=== Dataset excerpt ===

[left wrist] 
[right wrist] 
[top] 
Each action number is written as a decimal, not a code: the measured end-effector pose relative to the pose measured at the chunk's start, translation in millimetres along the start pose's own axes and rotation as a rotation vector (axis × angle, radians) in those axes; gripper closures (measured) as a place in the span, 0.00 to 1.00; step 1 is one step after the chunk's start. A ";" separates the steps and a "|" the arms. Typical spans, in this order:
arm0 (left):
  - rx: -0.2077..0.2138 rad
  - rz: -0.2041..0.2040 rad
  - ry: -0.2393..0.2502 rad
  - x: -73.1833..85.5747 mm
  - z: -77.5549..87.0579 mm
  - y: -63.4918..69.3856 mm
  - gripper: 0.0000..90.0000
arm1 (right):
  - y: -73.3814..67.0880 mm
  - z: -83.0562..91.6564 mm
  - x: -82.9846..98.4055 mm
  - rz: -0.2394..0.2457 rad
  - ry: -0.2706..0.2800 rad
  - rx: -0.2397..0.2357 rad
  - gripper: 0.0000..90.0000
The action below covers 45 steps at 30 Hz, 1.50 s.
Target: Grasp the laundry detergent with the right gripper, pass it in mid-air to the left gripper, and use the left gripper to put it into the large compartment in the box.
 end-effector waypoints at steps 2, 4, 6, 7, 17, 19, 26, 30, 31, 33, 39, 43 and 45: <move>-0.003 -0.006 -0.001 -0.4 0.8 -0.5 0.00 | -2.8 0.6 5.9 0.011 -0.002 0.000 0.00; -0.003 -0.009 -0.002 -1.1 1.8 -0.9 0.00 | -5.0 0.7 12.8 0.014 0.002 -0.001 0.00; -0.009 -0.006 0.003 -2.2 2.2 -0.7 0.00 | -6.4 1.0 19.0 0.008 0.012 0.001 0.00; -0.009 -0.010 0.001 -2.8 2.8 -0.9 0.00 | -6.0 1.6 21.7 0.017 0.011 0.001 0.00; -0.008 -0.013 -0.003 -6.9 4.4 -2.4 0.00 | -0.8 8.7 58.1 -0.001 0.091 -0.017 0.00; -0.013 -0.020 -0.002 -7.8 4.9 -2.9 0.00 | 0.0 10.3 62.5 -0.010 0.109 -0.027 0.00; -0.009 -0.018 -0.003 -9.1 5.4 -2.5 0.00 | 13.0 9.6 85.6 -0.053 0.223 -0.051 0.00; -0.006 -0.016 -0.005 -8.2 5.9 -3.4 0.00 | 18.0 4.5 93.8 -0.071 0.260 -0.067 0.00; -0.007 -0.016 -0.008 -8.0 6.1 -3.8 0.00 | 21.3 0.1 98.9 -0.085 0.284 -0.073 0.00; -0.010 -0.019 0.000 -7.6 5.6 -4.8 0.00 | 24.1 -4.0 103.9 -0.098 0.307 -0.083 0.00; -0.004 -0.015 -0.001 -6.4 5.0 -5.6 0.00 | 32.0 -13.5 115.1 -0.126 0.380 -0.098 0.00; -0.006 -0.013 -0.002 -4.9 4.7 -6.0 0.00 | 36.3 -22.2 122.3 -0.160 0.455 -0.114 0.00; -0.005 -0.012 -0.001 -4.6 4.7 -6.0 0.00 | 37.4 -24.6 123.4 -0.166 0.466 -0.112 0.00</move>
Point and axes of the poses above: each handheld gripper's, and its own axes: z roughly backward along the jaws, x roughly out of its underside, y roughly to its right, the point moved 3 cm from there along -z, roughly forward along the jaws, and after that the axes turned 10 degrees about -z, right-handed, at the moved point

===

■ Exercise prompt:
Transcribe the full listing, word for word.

■ Response to the exercise:
[left wrist] 
[right wrist] 
[top] 
Each action number is written as a decimal, not a code: the measured end-effector pose relative to the pose measured at the chunk's start, translation in millimetres along the start pose's own axes and rotation as a rotation vector (axis × angle, radians) in those axes; gripper closures (measured) as a place in the span, 0.00 to 1.00; step 1 is one step after the chunk's start. A ";" separates the steps and a "|" the arms. Typical spans, in this order:
arm0 (left):
  - rx: -0.2077..0.2138 rad
  - rz: -0.2041..0.2040 rad
  - ry: -0.2393..0.2502 rad
  - x: -73.1833..85.5747 mm
  - z: -77.5549..87.0579 mm
  - y: -63.4918..69.3856 mm
  - gripper: 0.0000..90.0000
arm1 (right):
  - y: -73.3814..67.0880 mm
  - z: -83.0562..91.6564 mm
  - x: -82.9846..98.4055 mm
  - rz: -0.2394..0.2457 rad
  - ry: -0.2706..0.2800 rad
  - rx: -0.2397..0.2357 rad
  - gripper: 0.0000..90.0000
The action below covers 45 steps at 30 Hz, 1.50 s.
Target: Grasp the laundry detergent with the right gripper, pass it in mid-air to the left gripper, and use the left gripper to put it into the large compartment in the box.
 end-effector waypoints at steps 2, 4, 6, 7, 17, 19, 26, 30, 31, 33, 39, 43 and 45: <move>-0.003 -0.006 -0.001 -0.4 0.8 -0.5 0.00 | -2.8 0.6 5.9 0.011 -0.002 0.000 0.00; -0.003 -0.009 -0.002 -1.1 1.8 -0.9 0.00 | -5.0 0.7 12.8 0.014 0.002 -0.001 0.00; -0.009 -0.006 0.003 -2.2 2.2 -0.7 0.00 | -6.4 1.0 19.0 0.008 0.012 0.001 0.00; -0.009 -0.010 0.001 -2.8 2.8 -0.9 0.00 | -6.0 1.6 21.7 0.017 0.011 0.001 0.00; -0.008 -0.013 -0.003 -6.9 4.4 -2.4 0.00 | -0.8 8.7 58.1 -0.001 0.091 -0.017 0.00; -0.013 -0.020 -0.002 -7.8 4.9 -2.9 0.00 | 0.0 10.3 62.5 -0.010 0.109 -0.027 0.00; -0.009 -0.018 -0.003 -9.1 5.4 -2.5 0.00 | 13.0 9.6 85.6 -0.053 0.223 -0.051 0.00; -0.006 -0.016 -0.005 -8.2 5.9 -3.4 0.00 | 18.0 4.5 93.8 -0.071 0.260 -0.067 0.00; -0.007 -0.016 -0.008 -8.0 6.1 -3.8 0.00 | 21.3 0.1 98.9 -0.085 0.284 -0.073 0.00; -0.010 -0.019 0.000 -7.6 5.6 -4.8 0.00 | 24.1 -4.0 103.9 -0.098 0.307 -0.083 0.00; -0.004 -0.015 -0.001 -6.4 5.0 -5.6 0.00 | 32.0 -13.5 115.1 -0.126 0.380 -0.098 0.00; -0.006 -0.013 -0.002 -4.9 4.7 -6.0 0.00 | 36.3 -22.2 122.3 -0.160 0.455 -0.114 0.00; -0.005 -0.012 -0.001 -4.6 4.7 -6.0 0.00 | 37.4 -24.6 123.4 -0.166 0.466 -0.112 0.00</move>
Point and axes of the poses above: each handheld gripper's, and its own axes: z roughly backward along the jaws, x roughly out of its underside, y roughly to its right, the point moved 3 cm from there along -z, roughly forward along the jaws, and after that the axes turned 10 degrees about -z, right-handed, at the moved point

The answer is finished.